*** RECORD SET

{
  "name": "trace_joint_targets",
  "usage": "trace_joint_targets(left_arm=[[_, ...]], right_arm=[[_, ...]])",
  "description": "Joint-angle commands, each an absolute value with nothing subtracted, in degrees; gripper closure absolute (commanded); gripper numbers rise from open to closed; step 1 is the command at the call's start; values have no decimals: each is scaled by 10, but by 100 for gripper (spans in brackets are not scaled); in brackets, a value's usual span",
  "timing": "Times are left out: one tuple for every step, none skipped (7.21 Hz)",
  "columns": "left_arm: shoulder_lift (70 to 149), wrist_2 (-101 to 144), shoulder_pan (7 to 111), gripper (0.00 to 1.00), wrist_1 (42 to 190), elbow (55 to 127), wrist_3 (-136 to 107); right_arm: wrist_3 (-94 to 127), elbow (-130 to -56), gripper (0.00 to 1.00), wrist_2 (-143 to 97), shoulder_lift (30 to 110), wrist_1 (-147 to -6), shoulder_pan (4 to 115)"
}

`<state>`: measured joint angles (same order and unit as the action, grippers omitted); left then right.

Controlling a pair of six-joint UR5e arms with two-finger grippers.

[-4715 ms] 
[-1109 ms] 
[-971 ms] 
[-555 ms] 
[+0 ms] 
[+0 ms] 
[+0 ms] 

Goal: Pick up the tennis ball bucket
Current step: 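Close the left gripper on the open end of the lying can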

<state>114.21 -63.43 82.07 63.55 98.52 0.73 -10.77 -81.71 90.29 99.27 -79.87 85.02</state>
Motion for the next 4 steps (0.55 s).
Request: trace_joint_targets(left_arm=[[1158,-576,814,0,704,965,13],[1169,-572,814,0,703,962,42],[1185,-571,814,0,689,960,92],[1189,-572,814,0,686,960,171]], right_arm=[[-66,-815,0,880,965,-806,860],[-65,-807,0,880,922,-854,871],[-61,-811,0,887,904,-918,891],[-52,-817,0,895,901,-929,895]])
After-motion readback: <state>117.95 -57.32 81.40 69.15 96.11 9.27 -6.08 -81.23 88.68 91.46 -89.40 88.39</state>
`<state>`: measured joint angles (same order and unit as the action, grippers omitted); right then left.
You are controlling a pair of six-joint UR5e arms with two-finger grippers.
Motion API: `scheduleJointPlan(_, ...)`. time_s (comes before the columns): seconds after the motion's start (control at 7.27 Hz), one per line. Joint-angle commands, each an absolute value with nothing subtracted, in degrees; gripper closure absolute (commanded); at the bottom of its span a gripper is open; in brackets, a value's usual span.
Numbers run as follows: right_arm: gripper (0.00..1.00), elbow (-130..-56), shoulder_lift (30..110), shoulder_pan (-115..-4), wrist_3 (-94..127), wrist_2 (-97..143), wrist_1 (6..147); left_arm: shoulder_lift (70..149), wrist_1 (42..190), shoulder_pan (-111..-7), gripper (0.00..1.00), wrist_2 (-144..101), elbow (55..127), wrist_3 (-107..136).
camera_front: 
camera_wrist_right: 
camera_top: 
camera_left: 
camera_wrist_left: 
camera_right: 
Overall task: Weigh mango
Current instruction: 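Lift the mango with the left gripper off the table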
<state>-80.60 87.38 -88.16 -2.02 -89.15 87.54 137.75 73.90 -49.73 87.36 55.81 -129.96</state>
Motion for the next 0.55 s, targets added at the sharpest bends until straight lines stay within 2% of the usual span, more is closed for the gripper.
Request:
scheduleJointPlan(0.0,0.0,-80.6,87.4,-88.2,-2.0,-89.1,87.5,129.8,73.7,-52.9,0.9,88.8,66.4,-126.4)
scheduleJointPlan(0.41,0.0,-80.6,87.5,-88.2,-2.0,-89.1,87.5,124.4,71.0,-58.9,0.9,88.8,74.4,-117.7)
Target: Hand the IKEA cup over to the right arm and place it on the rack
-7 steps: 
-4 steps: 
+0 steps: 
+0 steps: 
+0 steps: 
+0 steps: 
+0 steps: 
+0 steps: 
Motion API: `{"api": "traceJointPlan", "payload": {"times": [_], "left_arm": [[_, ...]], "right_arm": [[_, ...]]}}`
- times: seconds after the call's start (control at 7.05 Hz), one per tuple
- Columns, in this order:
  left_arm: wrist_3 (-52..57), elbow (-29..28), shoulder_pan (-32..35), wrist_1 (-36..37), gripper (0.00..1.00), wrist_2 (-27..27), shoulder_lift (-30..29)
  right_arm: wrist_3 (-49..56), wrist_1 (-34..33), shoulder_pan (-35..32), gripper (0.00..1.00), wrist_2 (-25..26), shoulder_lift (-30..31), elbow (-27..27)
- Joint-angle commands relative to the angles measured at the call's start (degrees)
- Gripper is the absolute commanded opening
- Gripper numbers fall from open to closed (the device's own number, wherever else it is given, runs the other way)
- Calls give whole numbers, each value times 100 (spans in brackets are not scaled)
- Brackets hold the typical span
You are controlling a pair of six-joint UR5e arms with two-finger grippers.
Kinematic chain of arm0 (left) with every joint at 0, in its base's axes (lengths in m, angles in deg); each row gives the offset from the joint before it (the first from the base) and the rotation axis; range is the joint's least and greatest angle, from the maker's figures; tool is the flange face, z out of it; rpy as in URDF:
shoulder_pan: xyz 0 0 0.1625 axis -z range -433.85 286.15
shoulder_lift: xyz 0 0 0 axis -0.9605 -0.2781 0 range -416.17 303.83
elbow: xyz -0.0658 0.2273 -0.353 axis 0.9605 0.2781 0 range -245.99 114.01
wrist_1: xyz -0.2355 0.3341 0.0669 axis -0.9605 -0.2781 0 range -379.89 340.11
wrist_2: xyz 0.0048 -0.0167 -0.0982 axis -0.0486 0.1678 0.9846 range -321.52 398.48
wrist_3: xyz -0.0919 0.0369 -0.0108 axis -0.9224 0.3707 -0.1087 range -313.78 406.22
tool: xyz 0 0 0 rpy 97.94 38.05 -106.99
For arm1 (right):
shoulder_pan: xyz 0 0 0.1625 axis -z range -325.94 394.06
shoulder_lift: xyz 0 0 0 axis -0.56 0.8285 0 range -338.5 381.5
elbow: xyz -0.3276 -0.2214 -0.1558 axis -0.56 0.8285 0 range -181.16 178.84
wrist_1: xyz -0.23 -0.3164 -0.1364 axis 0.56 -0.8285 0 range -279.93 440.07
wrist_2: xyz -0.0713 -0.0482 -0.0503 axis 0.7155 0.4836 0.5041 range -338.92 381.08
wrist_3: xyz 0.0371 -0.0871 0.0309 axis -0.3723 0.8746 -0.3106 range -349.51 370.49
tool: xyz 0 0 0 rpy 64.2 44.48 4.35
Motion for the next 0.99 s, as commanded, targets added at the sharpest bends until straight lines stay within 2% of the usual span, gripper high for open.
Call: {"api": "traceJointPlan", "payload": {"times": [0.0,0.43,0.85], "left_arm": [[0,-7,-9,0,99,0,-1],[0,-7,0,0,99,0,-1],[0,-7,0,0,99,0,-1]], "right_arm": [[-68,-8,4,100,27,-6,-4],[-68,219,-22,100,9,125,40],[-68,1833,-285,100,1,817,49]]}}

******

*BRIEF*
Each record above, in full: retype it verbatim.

*REPLY TO THE TASK*
{
  "name": "trace_joint_targets",
  "usage": "trace_joint_targets(left_arm=[[_, ...]], right_arm=[[_, ...]])",
  "description": "Joint-angle commands, each an absolute value with nothing subtracted, in degrees; gripper closure absolute (commanded); gripper numbers rise from open to closed; step 1 is the command at the call's start; values have no decimals: each is scaled by 10, but by 100 for gripper (spans in brackets are not scaled); in brackets, a value's usual span",
  "timing": "Times are left out: one tuple for every step, none skipped (7.21 Hz)",
  "columns": "left_arm: shoulder_lift (70 to 149), wrist_2 (-101 to 144), shoulder_pan (7 to 111), gripper (0.00 to 1.00), wrist_1 (42 to 190), elbow (55 to 127), wrist_3 (-136 to 107); right_arm: wrist_3 (-94 to 127), elbow (-130 to -56), gripper (0.00 to 1.00), wrist_2 (-143 to 97), shoulder_lift (30 to 110), wrist_1 (-147 to -6), shoulder_pan (4 to 115)"
}

`<state>`: measured joint angles (same order and unit as the action, grippers omitted); left then right.

Controlling a pair of six-joint UR5e arms with two-finger grippers.

[-4715 ms] 
[-1109 ms] 
[-971 ms] 
[-555 ms] 
[+0 ms] 
[+0 ms] 
[+0 ms] 

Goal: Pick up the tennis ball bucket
Current step: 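Close the left gripper on the open end of the lying can
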
<state>114.21 -63.43 82.07 63.55 98.52 0.73 -10.77 -81.71 90.29 99.27 -79.87 85.02</state>
Motion for the next 4 steps (0.55 s).
Request: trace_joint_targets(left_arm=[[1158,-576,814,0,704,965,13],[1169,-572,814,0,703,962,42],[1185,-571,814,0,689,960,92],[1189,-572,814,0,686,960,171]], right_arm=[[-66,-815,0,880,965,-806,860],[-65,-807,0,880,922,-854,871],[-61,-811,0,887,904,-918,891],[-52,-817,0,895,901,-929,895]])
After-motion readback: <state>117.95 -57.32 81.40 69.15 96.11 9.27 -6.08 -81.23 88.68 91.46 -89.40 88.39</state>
`<state>`: measured joint angles (same order and unit as the action, grippers omitted); right then left.
You are controlling a pair of six-joint UR5e arms with two-finger grippers.
Motion API: `scheduleJointPlan(_, ...)`. time_s (comes before the columns): seconds after the motion's start (control at 7.27 Hz), one per line. Joint-angle commands, each an absolute value with nothing subtracted, in degrees; gripper closure absolute (commanded); at the bottom of its span a gripper is open; in brackets, a value's usual span.
Numbers run as follows: right_arm: gripper (0.00..1.00), elbow (-130..-56), shoulder_lift (30..110), shoulder_pan (-115..-4), wrist_3 (-94..127), wrist_2 (-97..143), wrist_1 (6..147); left_arm: shoulder_lift (70..149), wrist_1 (42..190), shoulder_pan (-111..-7), gripper (0.00..1.00), wrist_2 (-144..101), elbow (55..127), wrist_3 (-107..136).
camera_front: 
camera_wrist_right: 
camera_top: 
camera_left: 
camera_wrist_left: 
camera_right: 
Overall task: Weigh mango
Current instruction: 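Lift the mango with the left gripper off the table
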<state>-80.60 87.38 -88.16 -2.02 -89.15 87.54 137.75 73.90 -49.73 87.36 55.81 -129.96</state>
Motion for the next 0.55 s, targets added at the sharpest bends until straight lines stay within 2% of the usual span, more is closed for the gripper.
Request:
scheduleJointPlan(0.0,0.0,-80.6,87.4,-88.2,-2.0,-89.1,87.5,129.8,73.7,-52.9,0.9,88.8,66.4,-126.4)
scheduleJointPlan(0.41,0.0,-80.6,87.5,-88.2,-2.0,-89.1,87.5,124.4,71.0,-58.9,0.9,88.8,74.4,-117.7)
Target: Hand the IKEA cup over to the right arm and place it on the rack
-7 steps: 
-4 steps: 
+0 steps: 
+0 steps: 
+0 steps: 
+0 steps: 
+0 steps: 
+0 steps: 
Motion API: `{"api": "traceJointPlan", "payload": {"times": [_], "left_arm": [[_, ...]], "right_arm": [[_, ...]]}}`
- times: seconds after the call's start (control at 7.05 Hz), one per tuple
- Columns, in this order:
  left_arm: wrist_3 (-52..57), elbow (-29..28), shoulder_pan (-32..35), wrist_1 (-36..37), gripper (0.00..1.00), wrist_2 (-27..27), shoulder_lift (-30..29)
  right_arm: wrist_3 (-49..56), wrist_1 (-34..33), shoulder_pan (-35..32), gripper (0.00..1.00), wrist_2 (-25..26), shoulder_lift (-30..31), elbow (-27..27)
- Joint-angle commands relative to the angles measured at the call's start (degrees)
- Gripper is the absolute commanded opening
- Gripper numbers fall from open to closed (the device's own number, wherever else it is given, runs the other way)
- Calls give whole numbers, each value times 100 (spans in brackets are not scaled)
- Brackets hold the typical span
You are controlling a pair of six-joint UR5e arms with two-finger grippers.
Kinematic chain of arm0 (left) with every joint at 0, in its base's axes (lengths in m, angles in deg); each row gives the offset from the joint before it (the first from the base) and the rotation axis; range is the joint's least and greatest angle, from the maker's figures; tool is the flange face, z out of it; rpy as in URDF:
shoulder_pan: xyz 0 0 0.1625 axis -z range -433.85 286.15
shoulder_lift: xyz 0 0 0 axis -0.9605 -0.2781 0 range -416.17 303.83
elbow: xyz -0.0658 0.2273 -0.353 axis 0.9605 0.2781 0 range -245.99 114.01
wrist_1: xyz -0.2355 0.3341 0.0669 axis -0.9605 -0.2781 0 range -379.89 340.11
wrist_2: xyz 0.0048 -0.0167 -0.0982 axis -0.0486 0.1678 0.9846 range -321.52 398.48
wrist_3: xyz -0.0919 0.0369 -0.0108 axis -0.9224 0.3707 -0.1087 range -313.78 406.22
tool: xyz 0 0 0 rpy 97.94 38.05 -106.99
For arm1 (right):
shoulder_pan: xyz 0 0 0.1625 axis -z range -325.94 394.06
shoulder_lift: xyz 0 0 0 axis -0.56 0.8285 0 range -338.5 381.5
elbow: xyz -0.3276 -0.2214 -0.1558 axis -0.56 0.8285 0 range -181.16 178.84
wrist_1: xyz -0.23 -0.3164 -0.1364 axis 0.56 -0.8285 0 range -279.93 440.07
wrist_2: xyz -0.0713 -0.0482 -0.0503 axis 0.7155 0.4836 0.5041 range -338.92 381.08
wrist_3: xyz 0.0371 -0.0871 0.0309 axis -0.3723 0.8746 -0.3106 range -349.51 370.49
tool: xyz 0 0 0 rpy 64.2 44.48 4.35
Motion for the next 0.99 s, as commanded, targets added at the sharpest bends until straight lines stay within 2% of the usual span, gripper high for open.
Call: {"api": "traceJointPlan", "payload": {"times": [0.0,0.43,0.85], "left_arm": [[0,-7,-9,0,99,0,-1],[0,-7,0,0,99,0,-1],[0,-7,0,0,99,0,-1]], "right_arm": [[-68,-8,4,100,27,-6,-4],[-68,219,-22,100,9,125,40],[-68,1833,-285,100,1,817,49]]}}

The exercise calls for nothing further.